ロール紙30を巻き戻すときは、駆動モータDMを逆転させる。駆動ギヤ42が回転すると、アイドルギヤ50および同軸上の伝達ギヤ51を介してギヤ54Aが回転する。このとき、ギヤ54Aの回転によりクラッチ側ギヤ53Aはギヤ54と同じ方向に回転するので、クラッチ側ギヤ53Aの回転により、アイドルギヤ55,56を介して従動ギヤ32を回転させることで、ロール紙30を巻き戻すことができる。

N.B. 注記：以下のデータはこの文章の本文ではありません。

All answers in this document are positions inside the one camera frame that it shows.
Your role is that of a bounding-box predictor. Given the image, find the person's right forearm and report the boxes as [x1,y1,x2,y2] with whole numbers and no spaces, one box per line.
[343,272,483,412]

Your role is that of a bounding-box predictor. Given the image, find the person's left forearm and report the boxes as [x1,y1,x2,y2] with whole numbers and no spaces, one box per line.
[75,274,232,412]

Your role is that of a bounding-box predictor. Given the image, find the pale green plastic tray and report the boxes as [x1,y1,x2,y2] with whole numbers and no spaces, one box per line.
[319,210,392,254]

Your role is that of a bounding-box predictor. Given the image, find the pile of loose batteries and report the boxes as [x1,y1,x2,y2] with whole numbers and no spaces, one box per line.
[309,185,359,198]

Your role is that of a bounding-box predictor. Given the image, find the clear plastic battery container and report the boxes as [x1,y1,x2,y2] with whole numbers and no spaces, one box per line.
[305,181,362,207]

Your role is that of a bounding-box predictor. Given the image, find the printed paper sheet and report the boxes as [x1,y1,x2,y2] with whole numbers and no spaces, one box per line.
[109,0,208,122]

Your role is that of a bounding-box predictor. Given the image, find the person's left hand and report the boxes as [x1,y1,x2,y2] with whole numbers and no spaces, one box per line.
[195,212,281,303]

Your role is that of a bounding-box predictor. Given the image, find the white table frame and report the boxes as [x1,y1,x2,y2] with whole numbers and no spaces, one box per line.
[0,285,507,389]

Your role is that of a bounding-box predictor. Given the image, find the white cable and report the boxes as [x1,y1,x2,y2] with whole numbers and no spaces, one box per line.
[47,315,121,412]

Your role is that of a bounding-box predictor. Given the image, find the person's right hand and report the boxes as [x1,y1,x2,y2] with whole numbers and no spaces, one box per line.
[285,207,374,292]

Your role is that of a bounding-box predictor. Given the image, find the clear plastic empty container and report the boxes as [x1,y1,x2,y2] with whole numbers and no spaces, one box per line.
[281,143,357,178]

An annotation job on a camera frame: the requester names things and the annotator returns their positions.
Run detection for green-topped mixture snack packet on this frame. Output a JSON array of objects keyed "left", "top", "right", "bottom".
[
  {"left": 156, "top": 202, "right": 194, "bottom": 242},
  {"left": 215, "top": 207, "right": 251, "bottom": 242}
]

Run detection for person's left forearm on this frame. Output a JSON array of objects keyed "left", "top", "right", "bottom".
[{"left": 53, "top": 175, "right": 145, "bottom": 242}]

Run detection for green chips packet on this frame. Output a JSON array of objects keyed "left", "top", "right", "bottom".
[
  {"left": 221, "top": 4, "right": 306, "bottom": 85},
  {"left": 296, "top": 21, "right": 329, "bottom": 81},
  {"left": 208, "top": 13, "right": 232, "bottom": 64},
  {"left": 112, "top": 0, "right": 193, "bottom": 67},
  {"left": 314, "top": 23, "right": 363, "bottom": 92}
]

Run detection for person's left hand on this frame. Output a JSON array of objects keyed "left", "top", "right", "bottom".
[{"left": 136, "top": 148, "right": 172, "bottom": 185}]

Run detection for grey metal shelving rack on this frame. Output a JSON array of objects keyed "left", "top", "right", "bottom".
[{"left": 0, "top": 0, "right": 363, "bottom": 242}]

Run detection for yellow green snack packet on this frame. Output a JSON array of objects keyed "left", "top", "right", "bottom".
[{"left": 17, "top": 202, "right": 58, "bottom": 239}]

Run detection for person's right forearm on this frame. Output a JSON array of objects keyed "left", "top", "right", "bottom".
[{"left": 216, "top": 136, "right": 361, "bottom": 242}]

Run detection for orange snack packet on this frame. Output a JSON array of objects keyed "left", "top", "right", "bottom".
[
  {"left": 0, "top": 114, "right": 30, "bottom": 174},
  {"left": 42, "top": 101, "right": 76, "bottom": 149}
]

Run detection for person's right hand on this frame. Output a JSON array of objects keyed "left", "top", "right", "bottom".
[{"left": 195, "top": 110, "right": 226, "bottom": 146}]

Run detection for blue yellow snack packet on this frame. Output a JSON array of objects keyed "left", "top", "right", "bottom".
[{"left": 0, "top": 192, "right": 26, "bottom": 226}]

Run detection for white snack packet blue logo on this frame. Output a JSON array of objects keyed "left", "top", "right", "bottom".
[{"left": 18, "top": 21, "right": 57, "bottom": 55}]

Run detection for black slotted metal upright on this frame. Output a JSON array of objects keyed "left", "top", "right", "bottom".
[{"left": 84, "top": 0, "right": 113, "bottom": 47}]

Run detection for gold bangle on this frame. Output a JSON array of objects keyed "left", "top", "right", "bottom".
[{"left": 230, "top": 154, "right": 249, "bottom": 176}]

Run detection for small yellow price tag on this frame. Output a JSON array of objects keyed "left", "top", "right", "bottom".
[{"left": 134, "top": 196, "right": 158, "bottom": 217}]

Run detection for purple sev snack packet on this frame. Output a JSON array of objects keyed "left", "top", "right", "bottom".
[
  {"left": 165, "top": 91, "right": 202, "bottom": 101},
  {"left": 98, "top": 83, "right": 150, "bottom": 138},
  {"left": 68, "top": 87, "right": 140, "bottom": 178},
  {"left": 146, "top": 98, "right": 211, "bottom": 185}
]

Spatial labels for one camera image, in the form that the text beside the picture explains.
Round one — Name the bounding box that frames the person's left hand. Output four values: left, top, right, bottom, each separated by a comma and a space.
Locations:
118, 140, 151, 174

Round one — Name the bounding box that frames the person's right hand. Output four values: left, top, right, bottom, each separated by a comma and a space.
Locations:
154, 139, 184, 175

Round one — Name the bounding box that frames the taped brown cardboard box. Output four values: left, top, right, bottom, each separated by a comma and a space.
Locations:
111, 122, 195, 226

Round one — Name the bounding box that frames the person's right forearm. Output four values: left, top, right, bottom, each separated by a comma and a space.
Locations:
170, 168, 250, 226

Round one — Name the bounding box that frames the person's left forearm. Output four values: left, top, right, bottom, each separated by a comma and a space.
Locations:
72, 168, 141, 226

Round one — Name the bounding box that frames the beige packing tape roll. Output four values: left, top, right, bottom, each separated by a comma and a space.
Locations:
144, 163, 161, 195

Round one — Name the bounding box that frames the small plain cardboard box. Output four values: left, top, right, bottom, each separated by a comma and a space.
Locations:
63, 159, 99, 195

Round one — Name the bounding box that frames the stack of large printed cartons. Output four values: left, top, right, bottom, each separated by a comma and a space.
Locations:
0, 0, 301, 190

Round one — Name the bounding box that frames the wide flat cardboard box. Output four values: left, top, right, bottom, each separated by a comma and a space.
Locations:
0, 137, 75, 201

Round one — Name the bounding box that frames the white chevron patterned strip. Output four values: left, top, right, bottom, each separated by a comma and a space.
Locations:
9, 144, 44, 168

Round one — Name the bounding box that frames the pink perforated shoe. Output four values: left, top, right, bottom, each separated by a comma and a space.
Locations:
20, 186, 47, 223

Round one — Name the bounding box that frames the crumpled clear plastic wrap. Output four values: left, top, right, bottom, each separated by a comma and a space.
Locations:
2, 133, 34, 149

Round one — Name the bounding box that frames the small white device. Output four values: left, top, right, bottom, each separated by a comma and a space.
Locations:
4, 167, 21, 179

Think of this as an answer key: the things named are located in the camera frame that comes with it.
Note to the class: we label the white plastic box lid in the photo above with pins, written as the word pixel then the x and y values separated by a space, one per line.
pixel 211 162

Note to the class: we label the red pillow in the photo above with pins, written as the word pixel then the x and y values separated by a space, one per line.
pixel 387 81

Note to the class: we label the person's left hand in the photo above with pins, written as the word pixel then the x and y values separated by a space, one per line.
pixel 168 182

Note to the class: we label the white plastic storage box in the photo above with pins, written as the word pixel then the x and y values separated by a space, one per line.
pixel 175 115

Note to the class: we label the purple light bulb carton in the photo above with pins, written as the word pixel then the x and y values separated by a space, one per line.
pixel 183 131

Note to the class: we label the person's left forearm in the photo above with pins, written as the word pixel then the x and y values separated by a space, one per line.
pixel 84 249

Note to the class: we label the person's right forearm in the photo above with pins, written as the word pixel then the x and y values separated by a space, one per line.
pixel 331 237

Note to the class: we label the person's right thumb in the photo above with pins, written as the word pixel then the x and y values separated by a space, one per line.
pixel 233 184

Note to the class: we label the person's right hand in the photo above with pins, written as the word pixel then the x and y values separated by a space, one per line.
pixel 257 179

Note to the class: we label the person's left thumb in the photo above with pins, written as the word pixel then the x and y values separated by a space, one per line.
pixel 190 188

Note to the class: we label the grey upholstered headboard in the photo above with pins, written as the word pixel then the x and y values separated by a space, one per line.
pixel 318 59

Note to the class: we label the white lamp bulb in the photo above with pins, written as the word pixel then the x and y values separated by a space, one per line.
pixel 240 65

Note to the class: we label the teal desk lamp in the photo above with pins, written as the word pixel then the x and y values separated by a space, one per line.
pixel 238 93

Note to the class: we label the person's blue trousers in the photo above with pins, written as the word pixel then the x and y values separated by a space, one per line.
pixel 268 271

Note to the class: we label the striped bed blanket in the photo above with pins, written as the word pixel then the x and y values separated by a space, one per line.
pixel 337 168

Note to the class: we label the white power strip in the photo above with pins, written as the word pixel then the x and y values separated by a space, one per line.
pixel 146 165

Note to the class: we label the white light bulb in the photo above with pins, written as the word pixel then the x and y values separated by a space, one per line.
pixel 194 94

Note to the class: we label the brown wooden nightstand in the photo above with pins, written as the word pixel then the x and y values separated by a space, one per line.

次に、ロール紙30に与えるバックテンションの強さを強中弱それぞれに設定する構成について図4乃至9を用いて説明する。
【0029】
図4乃至図9は、上述したバックテンションを変更する時の各部材での回転状態を説明するための図である。なお、各図において表示されている矢印は、回転伝達方向および回転速度の大きさ(矢印の長短)を示している。また、図9においては、これ以前に示した図における回転方向が異なる場合を対象として「’」を付けて表示してある。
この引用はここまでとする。